As we have already defined, it is a key point that conditional punishers employ a more sophisticated strategy with following the trend, which characterizes the sheep-flock effect of punishing behavior. More specifically, such a player only behaves as a pure cooperator and refuses to engage in punishment if the number of unconditional punishers is less than a critical threshold H. Otherwise, they will undertake the obligation of punishing defectors, who play the role of unconditional punishers. Such propensities of following the trend for conditional punishers are characterized via the δ function. In general, the value of H can characterize the level of willingness or difficulty for conditional punishers engaging in punishment. Thus, the threshold H is a key parameter in our model. In what follows, we will present the evolutionary dynamics both in well-mixed and structured populations for low and high values of H. In particular, we will show the effects of conditional punishment on the evolution of cooperation by comparing with the case in which conditional punishment is not introduced.

Results

Infinite well-mixed populations

Based on replicator equations, we first present the evolutionary dynamics in infinite well-mixed populations. In Fig. 1, the flow diagrams are shown in the interior of the simplex S₄ and on its boundary faces for two different threshold values, respectively. We find that when conditional punishment is considered, the system will evolve to either the state of all defectors (vertex D) or the coexistence state of cooperators and unconditional punishers (segment PK), no matter whether the threshold value is low or high (Fig. 1(a) and (b)). And such evolutionary outcomes are not changed in comparison with the case in which conditional punishment is not introduced (see the triangle PDC in Fig. 1(c) and (d)). In the simplex S₄, accordingly there exists a surface which divides the whole strategy state space into two basins of attraction. In particular, the unstable interior equilibrium R on the edge DP can be determined by the real root z^*∈(0, 1) of the function g(z) = β{(1)/(z)[(1 − z)^G − 1] + (α(G − 1)z)/(β) + (rc)/(Gβ) − (c)/(β) + 1} (Methods for infinite populations).

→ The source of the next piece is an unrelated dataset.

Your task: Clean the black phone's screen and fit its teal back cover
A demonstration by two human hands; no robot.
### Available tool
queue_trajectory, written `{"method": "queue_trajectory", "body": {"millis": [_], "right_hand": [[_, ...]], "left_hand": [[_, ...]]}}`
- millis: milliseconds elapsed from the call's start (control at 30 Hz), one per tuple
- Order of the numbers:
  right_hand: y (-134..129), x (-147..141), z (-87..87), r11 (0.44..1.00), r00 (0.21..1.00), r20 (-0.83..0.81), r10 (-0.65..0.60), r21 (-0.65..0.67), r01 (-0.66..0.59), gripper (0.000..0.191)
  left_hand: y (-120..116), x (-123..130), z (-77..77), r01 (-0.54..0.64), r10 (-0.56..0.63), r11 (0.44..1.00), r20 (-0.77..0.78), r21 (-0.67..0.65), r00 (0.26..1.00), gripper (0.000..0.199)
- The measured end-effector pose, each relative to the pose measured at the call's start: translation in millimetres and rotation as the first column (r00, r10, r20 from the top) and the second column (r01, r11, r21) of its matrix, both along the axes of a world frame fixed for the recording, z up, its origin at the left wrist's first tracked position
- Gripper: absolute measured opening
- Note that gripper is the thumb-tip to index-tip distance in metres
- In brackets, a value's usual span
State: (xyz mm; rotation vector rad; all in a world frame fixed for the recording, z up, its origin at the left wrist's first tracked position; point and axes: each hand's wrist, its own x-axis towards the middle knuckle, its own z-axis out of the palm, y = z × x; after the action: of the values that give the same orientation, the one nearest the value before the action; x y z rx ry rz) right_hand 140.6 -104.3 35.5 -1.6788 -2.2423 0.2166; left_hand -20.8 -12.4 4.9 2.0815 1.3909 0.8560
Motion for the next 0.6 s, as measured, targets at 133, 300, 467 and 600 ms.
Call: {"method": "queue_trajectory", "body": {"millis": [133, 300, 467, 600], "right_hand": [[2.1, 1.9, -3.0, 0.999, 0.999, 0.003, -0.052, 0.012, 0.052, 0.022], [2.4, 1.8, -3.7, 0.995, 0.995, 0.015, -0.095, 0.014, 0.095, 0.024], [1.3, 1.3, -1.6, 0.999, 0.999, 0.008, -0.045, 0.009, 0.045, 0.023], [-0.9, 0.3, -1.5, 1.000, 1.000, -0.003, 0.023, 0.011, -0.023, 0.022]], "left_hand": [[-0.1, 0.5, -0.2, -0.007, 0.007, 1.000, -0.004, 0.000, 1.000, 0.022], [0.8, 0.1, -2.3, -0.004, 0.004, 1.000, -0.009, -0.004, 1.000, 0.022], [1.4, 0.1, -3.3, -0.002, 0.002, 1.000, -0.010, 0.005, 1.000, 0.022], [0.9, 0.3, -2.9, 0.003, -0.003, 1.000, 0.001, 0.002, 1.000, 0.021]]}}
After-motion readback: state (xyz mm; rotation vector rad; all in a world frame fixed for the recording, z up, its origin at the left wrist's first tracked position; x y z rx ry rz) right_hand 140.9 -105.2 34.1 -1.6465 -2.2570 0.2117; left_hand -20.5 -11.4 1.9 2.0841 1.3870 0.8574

Furthermore, we analyze the basin of attraction in the simplex S₄ by numerical calculations, as shown in the pie chart of Fig. 1. We find that for low H = 1, the cooperative basin of attraction occupies 62.3% of the whole strategy state space in the simplex S₄. While for high H = 3, it only occupies 44.0% of the whole strategy state space. It indicates that the cooperative basin of attraction decreases with increasing the threshold value H. On the other hand, we note that the cooperative basin of attraction occupies 51.5% of the whole triangle PDC shown in Fig. 1(c) and (d), which corresponds to the case without conditional punishment. Thus, we can conclude that the introduction of conditional punishment induces a double-edge sword effect on cooperation. That is, when it is easy for conditional punishers to participate in the punishment activity (low threshold value), cooperation is promoted in comparison with the case in which conditional punishment is not introduced. While when it is difficult for conditional punishers to participate in the punishment activity (high threshold value), cooperation is inhibited in comparison with the same case where conditional punishment is not introduced.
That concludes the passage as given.